» **WORK REQUIRED**: Your output should be exactly the lines from the one containing "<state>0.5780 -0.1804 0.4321" through the final line of the following data, please, with no pictures.

» **SUPPLIED RECORDS**:
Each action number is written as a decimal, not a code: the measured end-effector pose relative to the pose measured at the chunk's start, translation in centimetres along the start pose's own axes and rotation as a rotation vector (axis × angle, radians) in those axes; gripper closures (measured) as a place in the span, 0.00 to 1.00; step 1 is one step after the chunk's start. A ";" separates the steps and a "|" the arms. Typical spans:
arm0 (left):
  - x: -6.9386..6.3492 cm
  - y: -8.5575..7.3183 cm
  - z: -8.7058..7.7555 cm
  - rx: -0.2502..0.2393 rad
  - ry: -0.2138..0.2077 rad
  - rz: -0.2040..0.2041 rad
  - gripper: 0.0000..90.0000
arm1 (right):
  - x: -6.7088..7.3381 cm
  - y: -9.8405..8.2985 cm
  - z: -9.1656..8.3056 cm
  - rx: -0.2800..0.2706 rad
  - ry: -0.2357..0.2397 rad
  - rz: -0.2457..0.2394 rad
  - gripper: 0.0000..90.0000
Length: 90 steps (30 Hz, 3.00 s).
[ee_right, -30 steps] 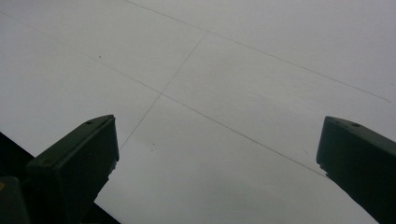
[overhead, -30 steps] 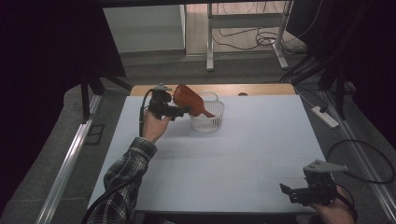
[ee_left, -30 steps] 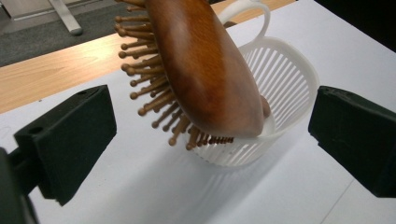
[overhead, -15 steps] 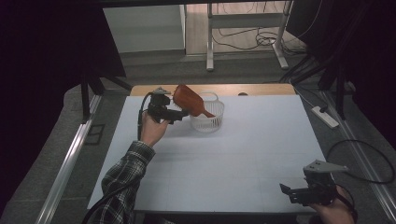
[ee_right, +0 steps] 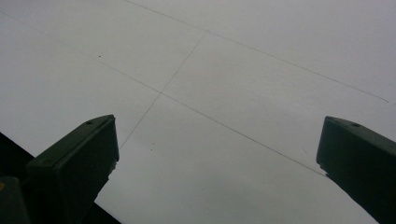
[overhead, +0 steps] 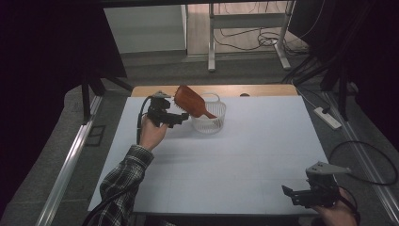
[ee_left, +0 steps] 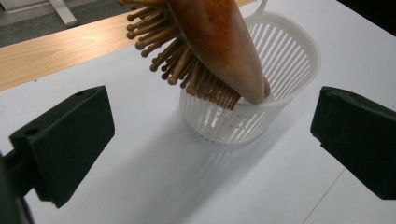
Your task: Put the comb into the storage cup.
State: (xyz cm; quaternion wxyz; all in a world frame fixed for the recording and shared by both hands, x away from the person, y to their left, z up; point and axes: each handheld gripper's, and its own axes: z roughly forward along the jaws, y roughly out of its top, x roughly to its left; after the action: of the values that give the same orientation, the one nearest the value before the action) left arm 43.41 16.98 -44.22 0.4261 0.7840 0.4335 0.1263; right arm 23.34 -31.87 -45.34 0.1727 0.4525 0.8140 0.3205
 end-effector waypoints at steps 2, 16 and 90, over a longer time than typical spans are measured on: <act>0.0 -0.1 -0.1 -0.004 -0.001 0.006 0.00 | 0.0 0.0 0.0 -0.002 -0.001 0.002 0.00; 0.1 -1.5 -0.6 -0.018 -0.016 0.016 0.00 | 0.1 0.0 -0.1 -0.010 -0.002 -0.009 0.00; -3.1 -7.0 -5.4 -0.007 -0.065 0.036 0.00 | 0.1 0.0 -0.2 -0.017 -0.008 -0.007 0.00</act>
State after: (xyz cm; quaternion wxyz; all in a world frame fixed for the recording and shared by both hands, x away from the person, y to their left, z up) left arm 34.54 19.41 -45.91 0.4401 0.7939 0.4048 0.1099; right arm 23.16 -31.83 -45.25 0.1810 0.4495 0.8122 0.3249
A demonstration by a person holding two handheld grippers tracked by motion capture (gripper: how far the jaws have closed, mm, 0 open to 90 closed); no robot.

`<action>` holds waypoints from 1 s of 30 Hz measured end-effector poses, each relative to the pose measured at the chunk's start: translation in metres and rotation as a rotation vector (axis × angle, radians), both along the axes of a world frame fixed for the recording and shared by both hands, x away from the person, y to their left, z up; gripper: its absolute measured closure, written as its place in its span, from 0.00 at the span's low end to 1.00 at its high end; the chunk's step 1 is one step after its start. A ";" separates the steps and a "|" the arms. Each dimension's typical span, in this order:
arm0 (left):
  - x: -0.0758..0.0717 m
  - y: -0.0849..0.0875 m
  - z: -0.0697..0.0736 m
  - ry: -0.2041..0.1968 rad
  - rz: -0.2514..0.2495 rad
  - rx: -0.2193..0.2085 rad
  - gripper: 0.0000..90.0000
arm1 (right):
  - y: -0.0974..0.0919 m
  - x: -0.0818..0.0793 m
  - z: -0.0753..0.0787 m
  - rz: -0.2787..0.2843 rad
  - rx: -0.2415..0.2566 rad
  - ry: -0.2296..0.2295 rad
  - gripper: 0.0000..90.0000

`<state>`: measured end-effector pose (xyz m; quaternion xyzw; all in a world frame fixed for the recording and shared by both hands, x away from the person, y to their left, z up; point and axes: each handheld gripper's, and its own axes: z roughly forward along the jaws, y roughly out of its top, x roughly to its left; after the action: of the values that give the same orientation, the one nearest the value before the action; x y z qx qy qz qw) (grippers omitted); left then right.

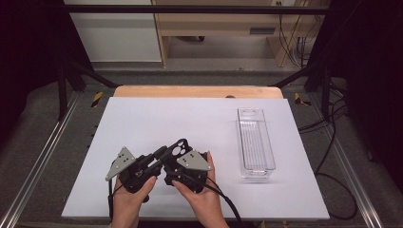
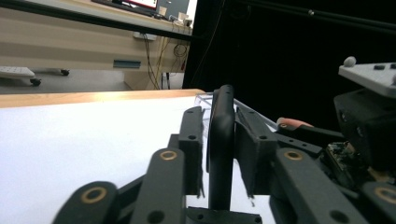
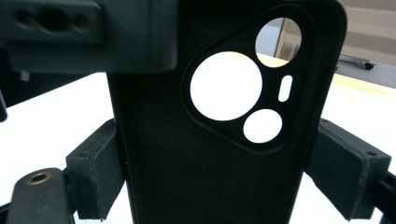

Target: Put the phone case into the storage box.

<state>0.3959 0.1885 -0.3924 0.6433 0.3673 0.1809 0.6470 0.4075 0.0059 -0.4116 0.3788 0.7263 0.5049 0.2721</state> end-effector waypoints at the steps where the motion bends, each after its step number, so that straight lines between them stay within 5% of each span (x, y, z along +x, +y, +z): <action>1: 0.000 0.001 0.001 -0.001 0.001 -0.002 0.78 | 0.000 0.000 0.000 0.000 0.000 0.000 0.16; 11: 0.005 0.014 0.005 -0.025 0.073 0.016 0.52 | -0.011 0.007 -0.002 -0.037 0.034 0.028 0.16; 23: 0.024 0.040 -0.016 0.007 0.211 0.183 0.26 | -0.028 0.024 -0.001 -0.090 0.082 0.067 0.16; 30: 0.027 0.051 -0.030 0.030 0.235 0.246 0.15 | -0.040 0.036 0.000 -0.093 0.146 0.125 0.16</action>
<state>0.4233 0.2400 -0.4225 0.6729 0.4245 0.2894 0.5323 0.4436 -0.0342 -0.4115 0.4616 0.6848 0.5188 0.2210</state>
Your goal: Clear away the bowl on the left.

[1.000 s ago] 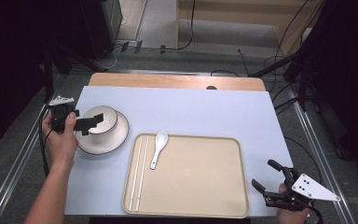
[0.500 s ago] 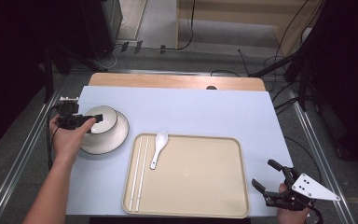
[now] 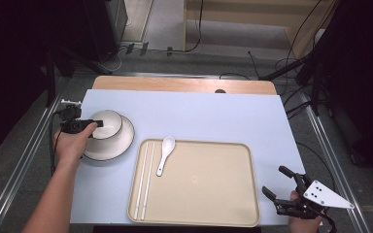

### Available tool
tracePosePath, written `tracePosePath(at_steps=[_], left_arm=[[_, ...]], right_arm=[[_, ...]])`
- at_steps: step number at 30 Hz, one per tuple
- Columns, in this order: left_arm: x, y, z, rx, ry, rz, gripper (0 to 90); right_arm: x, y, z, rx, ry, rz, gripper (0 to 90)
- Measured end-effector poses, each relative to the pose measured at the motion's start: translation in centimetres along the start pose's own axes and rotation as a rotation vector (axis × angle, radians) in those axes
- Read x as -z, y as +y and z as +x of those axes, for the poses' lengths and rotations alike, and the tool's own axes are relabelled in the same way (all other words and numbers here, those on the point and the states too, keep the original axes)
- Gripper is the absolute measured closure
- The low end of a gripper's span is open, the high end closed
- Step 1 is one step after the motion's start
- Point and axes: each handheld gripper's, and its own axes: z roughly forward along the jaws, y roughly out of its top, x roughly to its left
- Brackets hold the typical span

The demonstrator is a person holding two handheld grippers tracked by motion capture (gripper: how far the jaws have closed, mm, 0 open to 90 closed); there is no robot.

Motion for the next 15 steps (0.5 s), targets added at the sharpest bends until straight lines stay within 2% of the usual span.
tracePosePath(at_steps=[4, 7, 9, 11, 15], left_arm=[[-0.09, 0.09, 0.48, 0.065, -0.018, 0.04, 59.3], [-0.24, 0.0, 0.63, 0.058, 0.021, 0.063, 64.8], [-0.42, -0.08, 0.89, 0.054, 0.033, 0.086, 69.2], [-0.49, -0.14, 1.1, 0.082, 0.003, 0.089, 71.9], [-0.41, -0.13, 0.9, 0.083, 0.003, 0.087, 78.1]], right_arm=[[-0.04, -0.01, 0.02, -0.001, 0.001, 0.003, 12.9], [-0.02, -0.01, 0.01, -0.001, 0.001, 0.002, 13.0], [-0.02, 0.0, 0.0, 0.0, 0.001, 0.001, 12.9], [-0.02, -0.01, 0.01, -0.001, 0.001, 0.002, 12.9], [-0.02, -0.01, -0.01, -0.001, 0.001, 0.003, 13.0]])
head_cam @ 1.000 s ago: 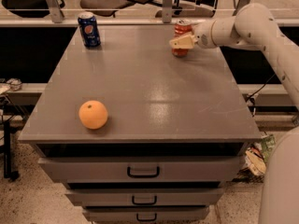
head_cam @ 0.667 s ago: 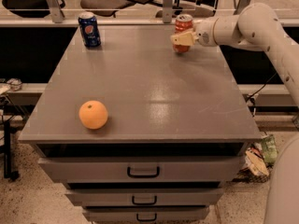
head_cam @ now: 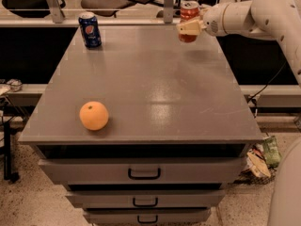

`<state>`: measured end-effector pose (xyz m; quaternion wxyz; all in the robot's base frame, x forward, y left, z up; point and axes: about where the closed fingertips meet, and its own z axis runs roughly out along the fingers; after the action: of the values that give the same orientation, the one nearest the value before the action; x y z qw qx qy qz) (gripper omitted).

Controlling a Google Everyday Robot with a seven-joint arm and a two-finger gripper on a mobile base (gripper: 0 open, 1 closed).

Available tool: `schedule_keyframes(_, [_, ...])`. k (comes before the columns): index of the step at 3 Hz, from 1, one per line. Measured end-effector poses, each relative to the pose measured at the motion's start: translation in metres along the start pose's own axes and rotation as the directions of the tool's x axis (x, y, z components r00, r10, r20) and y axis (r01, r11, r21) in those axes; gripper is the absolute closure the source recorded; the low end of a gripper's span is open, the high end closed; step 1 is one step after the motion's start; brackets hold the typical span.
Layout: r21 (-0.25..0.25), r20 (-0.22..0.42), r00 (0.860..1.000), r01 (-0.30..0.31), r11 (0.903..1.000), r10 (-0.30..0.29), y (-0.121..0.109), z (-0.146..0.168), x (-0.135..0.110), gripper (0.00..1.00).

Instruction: Move coke can near pepsi can

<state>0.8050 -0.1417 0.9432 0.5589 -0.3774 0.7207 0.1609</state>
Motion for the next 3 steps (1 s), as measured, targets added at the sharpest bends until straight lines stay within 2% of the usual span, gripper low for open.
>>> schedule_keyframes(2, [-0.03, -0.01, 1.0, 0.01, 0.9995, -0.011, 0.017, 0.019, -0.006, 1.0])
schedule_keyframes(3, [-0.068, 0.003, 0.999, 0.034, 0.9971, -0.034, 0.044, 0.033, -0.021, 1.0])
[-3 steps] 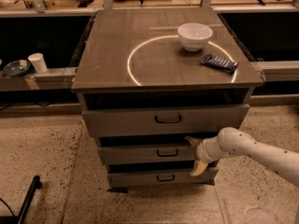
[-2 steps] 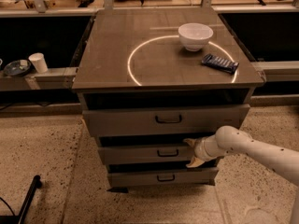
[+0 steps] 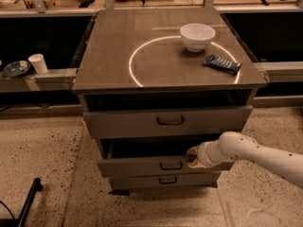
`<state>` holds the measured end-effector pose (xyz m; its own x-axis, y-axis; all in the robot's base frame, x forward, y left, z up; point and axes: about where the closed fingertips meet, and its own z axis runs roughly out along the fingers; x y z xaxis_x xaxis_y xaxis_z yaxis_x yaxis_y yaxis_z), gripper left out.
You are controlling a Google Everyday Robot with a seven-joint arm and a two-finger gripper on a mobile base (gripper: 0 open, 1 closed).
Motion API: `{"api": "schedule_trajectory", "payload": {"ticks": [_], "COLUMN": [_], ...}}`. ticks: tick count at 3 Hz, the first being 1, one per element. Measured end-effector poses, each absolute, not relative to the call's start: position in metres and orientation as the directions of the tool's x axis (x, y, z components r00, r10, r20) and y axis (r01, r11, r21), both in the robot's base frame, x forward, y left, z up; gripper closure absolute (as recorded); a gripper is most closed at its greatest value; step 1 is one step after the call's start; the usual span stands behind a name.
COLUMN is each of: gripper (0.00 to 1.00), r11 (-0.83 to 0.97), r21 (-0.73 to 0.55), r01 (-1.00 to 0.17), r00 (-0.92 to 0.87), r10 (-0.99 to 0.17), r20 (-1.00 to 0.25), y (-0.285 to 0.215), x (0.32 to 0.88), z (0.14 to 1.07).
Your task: Open middle drawer
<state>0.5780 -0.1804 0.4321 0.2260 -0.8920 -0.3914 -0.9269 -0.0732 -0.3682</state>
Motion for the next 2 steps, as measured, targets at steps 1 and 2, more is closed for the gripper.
{"api": "schedule_trajectory", "payload": {"ticks": [1, 2], "gripper": [0.63, 0.45], "r11": [-0.051, -0.002], "r21": [-0.335, -0.3], "r01": [-0.941, -0.954], "r00": [0.193, 0.135], "r10": [-0.893, -0.895], "r20": [-0.407, -0.425], "y": [-0.183, -0.19], "x": [0.555, 0.523], "z": [0.426, 0.418]}}
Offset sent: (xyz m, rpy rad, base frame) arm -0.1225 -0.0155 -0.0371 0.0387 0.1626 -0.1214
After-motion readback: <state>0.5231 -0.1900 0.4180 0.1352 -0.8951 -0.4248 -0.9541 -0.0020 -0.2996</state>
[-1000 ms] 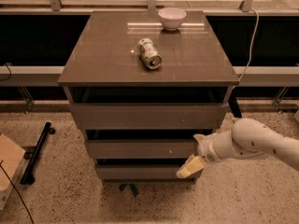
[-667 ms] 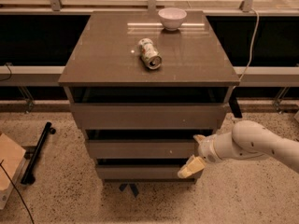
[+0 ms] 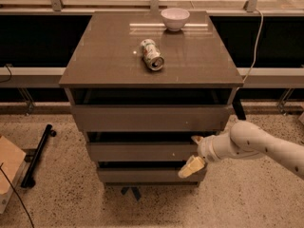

» **RESPONSE**:
<state>0.5780 -0.1804 0.4321 0.2260 -0.8920 -0.3914 -0.9269 -0.0732 -0.3682</state>
Motion for the next 2 steps, as measured, targets at steps 1 and 2, more is closed for the gripper.
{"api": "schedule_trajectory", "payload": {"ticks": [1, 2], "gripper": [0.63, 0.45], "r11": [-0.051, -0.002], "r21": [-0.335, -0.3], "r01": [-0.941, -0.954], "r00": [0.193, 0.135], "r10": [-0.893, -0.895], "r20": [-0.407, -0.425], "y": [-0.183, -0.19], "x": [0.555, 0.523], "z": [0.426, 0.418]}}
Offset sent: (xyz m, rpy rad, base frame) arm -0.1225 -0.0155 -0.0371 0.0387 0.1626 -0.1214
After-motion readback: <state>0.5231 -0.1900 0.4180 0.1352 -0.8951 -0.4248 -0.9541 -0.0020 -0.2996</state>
[-1000 ms] 
[-667 ms] 
[+0 ms] 

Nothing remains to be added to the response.